I remain optimistic. We have survived worse than this, but I am also scared for the future of the British economy and the standard of living we are used to. It isn’t inevitable that these things continue. Not every country has a welfare state as generous as ours. You can’t shut down your country for one or two years and it not have an effect.

So why do we have continual polls about Scottish independence? Don’t we have a few more important things to worry about?

If I were Boris Johnson and Nicola Sturgeon asked about a second independence referendum, I would laugh out loud. I would point out that now was not the right time given that we were still in the pandemic or else dealing with the after effects and that the present Government had better things to do than indulge separatism.

But Nicola Sturgeon is shrewd enough to realise that trying to establish a new sovereign nation state after the wreckage that the Covid waves will bring with it, would not merely be foolish, it would be impossible.

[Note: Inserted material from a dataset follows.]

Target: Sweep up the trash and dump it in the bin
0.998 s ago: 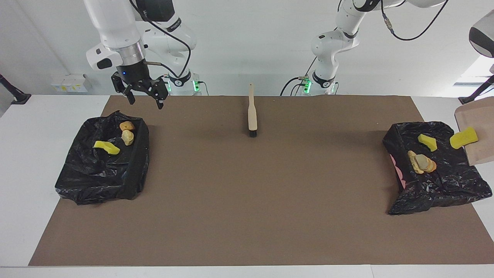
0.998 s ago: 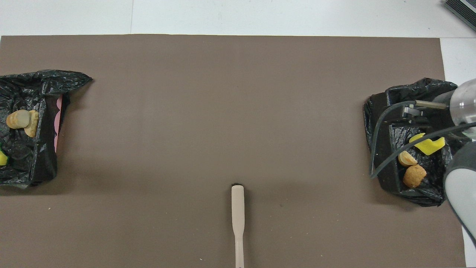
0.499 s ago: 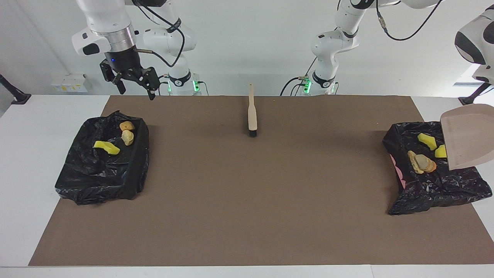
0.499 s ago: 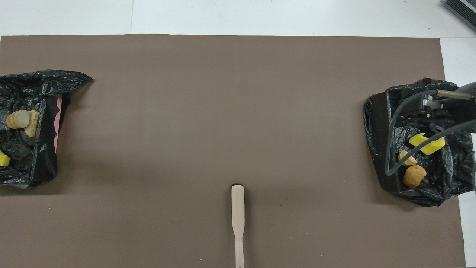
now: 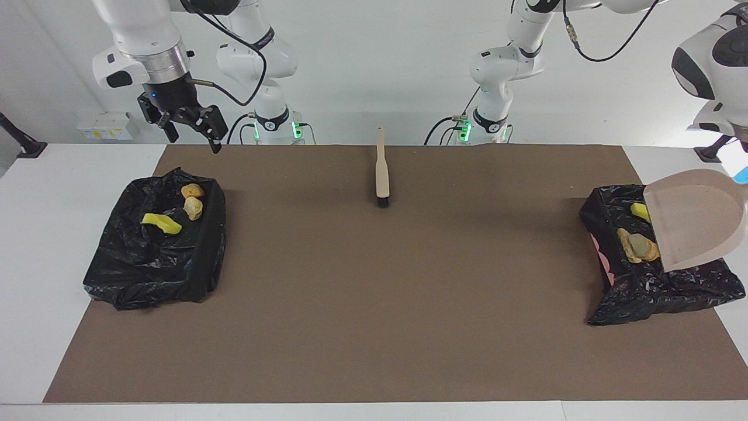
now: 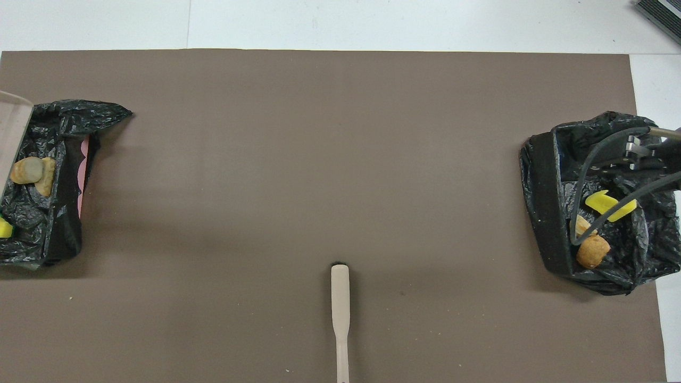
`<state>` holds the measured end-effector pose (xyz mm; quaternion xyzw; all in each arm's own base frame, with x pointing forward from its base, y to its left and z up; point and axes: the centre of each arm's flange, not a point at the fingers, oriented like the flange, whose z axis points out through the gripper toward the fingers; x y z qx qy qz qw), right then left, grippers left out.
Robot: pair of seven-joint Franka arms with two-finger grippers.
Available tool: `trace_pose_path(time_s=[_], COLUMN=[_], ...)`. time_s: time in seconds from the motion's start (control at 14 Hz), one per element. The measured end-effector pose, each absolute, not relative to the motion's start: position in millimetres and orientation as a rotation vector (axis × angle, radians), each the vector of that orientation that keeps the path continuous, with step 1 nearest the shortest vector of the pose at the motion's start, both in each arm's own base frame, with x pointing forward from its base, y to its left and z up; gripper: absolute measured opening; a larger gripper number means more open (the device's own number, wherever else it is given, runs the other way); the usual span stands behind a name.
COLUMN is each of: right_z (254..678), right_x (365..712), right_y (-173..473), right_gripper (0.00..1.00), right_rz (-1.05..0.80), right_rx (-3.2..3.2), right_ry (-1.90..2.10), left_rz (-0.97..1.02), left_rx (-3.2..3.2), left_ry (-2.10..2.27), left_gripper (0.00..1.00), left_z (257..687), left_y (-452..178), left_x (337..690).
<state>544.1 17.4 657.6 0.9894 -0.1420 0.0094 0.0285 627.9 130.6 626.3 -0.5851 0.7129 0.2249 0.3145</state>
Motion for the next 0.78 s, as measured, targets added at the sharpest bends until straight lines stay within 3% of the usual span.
trace_pose_path(time_s=[0.36,0.78], right_z=[657,656], right_x=[543,542], right_y=[16,18], right_gripper=[1.00,1.00], right_rz=[0.024,0.017], right_rx=[3.063,3.063], right_ry=[-0.357,-0.351], left_rz=[0.354,0.222], left_rx=[-1.853,-2.211], left_ry=[1.833,1.717], left_gripper=[0.32,0.32], left_z=[608,591], left_y=[92,-88], left_x=[625,588])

Britain’s national debt because of Covid will soon top 100% of GDP. The SNP may think that Scotland can begin with zero debt, but the British Government’s condition for the possibility of Scottish independence and a second referendum would certainly be that Scotland accepted a proportional share of the debt. But this alone make Scottish independence impossible to achieve. No new country could be financially viable under those circumstances because the market would be unwilling to lend at an acceptable rate. Scotland would be in a debt spiral before it had a chance to start.

The polling therefore is quite academic and under the present circumstances about something that simply cannot happen. Come back in a few years when the British economy has recovered somewhat.

At the moment it matters not one little bit if the SNP win all the seats at Holyrood and 100% of Scots except me tell pollsters that they want independence. Sorry folks it isn’t going to happen until we all get over our present Covid fever and when we do, we will look around and find we have more important things to occupy ourselves with than pollsters.